# What can I do ???



## rome2012 (Sep 10, 2010)

On TAM and some other sites I was informed that it seems my stbxh has no respect for me, since I've bent over backwards to try to save our marriage...begged, pleaded, cried, whined.....etc.....

We are still going to be very close (living only 2 blocks away) because of the kids....

I am changing my life big time right now and I plan on showing him even more what he's going to be missing by dumping me.....

But one thing I definitely want/need to see from him is respect !!!!!!

What can I do so he will gain respect for me again ???

I hope you understand my question and can give me some advice....what does woman have to do so you'll respect her ???

Thanks so much !!!!!!


----------



## MsLonely (Sep 23, 2010)

rome2012 said:


> On TAM and some other sites I was informed that it seems my stbxh has no respect for me, since I've bent over backwards to try to save our marriage...begged, pleaded, cried, whined.....etc.....
> 
> We are still going to be very close (living only 2 blocks away) because of the kids....
> 
> ...


I'd tell you stop begging. It's really a bad idea. When you don't respect yourself, your man won't respect you.

You have to be fun, loving, confident & attractive. 

It's very hard to give you suggestions because I don't know your husband.

What I can tell you is my husband always respects me. Never ever said a word that intends to insult me or name calling even when I shout at him with bad words. He never shouts back. He respects my interests & he spoilt me actually. (I don't shout at him with any bad words anymore.)

There are many concepts in earning respect from a man you love.

One of the basic is to select the right man:

Some men they just don't respect anyone, including their own mothers, sisiters, female teachers.... they simply grow up disrespecting the opposite sex.

Those hopeless men will never respect you. Leave them and find a better one.


----------



## rome2012 (Sep 10, 2010)

I don't know if it makes a difference, but the divorce decree has been signed !!!!!

And he's had respect for me in our marriage, but it seems the last 4 months that has totally changed......



MsLonely said:


> I'd tell you stop begging. It's really a bad idea.
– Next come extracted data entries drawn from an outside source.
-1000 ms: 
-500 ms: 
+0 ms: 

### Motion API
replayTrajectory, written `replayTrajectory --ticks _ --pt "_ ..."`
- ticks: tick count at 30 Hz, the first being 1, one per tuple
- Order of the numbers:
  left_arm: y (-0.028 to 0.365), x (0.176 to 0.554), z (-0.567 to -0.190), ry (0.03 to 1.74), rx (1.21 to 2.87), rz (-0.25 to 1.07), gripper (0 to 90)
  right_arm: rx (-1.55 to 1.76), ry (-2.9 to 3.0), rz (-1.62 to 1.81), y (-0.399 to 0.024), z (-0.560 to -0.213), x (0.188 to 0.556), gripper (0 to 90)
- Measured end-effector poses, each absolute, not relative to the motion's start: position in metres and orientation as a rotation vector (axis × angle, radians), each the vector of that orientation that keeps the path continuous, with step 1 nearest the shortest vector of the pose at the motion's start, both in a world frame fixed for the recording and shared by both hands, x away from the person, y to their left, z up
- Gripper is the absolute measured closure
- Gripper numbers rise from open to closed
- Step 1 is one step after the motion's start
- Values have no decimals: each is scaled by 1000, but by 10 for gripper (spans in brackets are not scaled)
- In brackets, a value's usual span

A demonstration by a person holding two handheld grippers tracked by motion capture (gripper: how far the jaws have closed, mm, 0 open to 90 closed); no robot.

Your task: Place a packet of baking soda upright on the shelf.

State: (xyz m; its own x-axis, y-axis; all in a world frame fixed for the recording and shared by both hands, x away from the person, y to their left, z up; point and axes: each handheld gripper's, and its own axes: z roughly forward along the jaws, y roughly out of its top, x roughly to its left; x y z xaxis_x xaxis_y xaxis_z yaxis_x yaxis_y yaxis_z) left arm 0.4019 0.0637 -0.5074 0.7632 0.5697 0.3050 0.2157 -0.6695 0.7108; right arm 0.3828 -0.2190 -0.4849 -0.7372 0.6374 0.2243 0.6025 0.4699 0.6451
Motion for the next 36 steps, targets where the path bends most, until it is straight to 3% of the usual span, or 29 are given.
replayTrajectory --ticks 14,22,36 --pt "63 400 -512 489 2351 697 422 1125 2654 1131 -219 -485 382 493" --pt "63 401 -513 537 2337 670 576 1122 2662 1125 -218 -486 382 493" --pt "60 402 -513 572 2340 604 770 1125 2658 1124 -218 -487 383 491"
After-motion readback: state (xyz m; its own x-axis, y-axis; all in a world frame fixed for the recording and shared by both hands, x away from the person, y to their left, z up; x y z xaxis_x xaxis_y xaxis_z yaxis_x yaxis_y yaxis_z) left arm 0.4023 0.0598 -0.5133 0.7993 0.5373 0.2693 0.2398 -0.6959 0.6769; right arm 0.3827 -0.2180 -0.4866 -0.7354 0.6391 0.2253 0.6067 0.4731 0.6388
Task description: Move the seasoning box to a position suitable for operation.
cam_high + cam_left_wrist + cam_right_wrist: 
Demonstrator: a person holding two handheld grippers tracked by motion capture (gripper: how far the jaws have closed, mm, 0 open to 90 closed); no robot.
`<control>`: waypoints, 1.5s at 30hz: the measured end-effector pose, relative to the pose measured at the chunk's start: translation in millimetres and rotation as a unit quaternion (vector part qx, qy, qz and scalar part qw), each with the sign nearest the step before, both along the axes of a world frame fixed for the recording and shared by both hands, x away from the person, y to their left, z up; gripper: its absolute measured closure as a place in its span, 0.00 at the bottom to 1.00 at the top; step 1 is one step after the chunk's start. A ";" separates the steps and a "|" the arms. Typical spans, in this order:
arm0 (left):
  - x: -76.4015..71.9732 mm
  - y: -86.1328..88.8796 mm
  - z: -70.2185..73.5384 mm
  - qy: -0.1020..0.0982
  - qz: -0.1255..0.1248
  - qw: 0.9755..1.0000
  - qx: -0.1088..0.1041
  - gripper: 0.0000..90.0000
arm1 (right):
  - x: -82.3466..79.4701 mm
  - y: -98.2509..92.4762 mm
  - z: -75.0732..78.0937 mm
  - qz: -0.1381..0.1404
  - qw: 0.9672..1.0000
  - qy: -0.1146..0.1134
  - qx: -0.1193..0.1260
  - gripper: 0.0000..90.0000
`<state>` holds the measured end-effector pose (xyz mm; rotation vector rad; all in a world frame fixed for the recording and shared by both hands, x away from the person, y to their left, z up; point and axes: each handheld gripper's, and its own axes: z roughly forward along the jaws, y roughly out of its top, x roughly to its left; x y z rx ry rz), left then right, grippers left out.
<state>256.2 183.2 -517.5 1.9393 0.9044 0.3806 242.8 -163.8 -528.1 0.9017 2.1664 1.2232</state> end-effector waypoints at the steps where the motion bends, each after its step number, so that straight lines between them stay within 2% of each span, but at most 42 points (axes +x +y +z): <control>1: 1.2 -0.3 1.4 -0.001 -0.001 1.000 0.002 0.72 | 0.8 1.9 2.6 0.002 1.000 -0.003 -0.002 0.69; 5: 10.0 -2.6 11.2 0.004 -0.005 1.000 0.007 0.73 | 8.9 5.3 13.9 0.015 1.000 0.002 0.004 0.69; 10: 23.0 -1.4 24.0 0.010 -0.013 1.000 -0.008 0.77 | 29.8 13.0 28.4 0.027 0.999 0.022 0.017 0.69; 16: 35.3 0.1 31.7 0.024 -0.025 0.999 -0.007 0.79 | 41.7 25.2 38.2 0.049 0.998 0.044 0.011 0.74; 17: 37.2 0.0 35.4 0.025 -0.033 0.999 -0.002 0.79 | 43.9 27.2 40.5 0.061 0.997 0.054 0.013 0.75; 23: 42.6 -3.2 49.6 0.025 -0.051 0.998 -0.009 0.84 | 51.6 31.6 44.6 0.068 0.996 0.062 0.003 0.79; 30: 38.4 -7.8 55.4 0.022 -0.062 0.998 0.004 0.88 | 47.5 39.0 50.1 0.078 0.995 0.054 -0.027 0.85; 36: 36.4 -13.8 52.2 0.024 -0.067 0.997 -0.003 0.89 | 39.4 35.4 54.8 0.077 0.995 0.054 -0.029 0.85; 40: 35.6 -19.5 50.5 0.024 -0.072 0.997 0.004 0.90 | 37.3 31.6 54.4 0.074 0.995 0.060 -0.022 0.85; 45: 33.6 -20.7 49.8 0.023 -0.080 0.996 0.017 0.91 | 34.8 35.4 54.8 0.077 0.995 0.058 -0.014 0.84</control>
When you don't respect yourself, your man won't respect you.
> 
> You have to be fun, loving, confident & attractive.
> 
> ...


----------



## MsLonely (Sep 23, 2010)

rome2012 said:


> I don't know if it makes a difference, but the divorce decree has been signed !!!!!
> 
> And he's had respect for me in our marriage, but it seems the last 4 months that has totally changed......


Because you're divorced and he doesn't love you as much as before.
_Posted via Mobile Device_


----------



## rome2012 (Sep 10, 2010)

MsLonely said:


> Because you're divorced and he doesn't love you as much as before.
> _Posted via Mobile Device_


 ....I meant does it make a difference in what to do so he'll feel respect for me again since our divorce is almost final ???


----------



## greenpearl (Sep 3, 2010)

Work on yourself, make yourself an attractive woman, living a positive and happy life, find yourself a loving man...........

And IGNORE your EX.

You don't need his respect, from now on, you need another man's respect. 

Your walking with a great handsome loving man can make him very jealous of you!


----------



## rome2012 (Sep 10, 2010)

greenpearl said:


> Work on yourself, make yourself an attractive woman, living a positive and happy life, find yourself a loving man...........
> 
> And IGNORE your EX.
> 
> ...


Thanks, I can't really ignore him.....and I want him to have respect for me.....we have to deal with each other because of our children.....and I would like for it to be respectful.....kwim ?!?!




Any suggestions from the male men's cloubhouse members ?????


----------



## Atholk (Jul 25, 2009)

Assuming you guys actually do finally split...

The only thing that will really generate respect for you from him is finding a man better than him to take his place. Or you showing that you can move on without him.

And ignoring him as much as possible while keeping things civil for the kid contact.


----------